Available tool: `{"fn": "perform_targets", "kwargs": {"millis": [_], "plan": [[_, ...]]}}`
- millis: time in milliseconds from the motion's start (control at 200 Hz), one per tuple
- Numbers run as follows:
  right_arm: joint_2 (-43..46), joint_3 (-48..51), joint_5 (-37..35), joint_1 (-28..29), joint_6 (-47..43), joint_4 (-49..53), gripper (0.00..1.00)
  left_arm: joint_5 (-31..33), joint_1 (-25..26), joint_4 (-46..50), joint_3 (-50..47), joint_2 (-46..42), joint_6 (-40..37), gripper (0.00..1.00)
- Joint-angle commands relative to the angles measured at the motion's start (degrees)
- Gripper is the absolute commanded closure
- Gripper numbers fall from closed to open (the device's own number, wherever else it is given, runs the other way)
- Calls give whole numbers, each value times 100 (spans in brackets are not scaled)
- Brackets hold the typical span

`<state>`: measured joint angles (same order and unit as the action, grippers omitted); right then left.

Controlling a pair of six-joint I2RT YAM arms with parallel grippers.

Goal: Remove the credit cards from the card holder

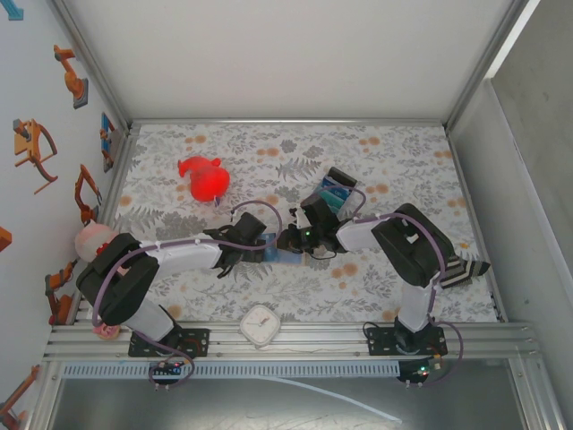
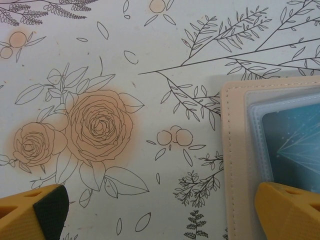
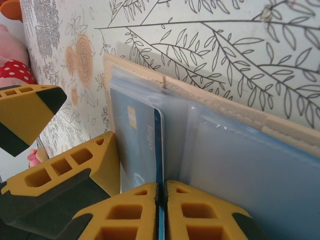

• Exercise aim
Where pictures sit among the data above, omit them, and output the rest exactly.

• Output of the exercise
Available tool: `{"fn": "perform_targets", "kwargs": {"millis": [_], "plan": [[_, ...]]}}`
- millis: time in milliseconds from the motion's start (control at 200 Hz), one per tuple
- Numbers run as follows:
  right_arm: joint_2 (-43..46), joint_3 (-48..51), joint_5 (-37..35), joint_1 (-28..29), joint_6 (-47..43), joint_4 (-49..53), gripper (0.00..1.00)
  left_arm: joint_5 (-31..33), joint_1 (-25..26), joint_4 (-46..50), joint_3 (-50..47), joint_2 (-46..42), joint_6 (-40..37), gripper (0.00..1.00)
- Joint-angle commands relative to the angles measured at the motion's start (degrees)
- Gripper is the absolute commanded closure
- Gripper numbers fall from closed to open (the device's own number, wherever else it is given, runs the other way)
- Calls give whole numbers, each value times 100 (spans in brackets are not scaled)
- Brackets hold the typical span

`<state>`: measured joint angles (same order and unit as the action, grippers omitted); right then left.

Controlling a pair of six-joint I2RT YAM arms with parallel grippers.

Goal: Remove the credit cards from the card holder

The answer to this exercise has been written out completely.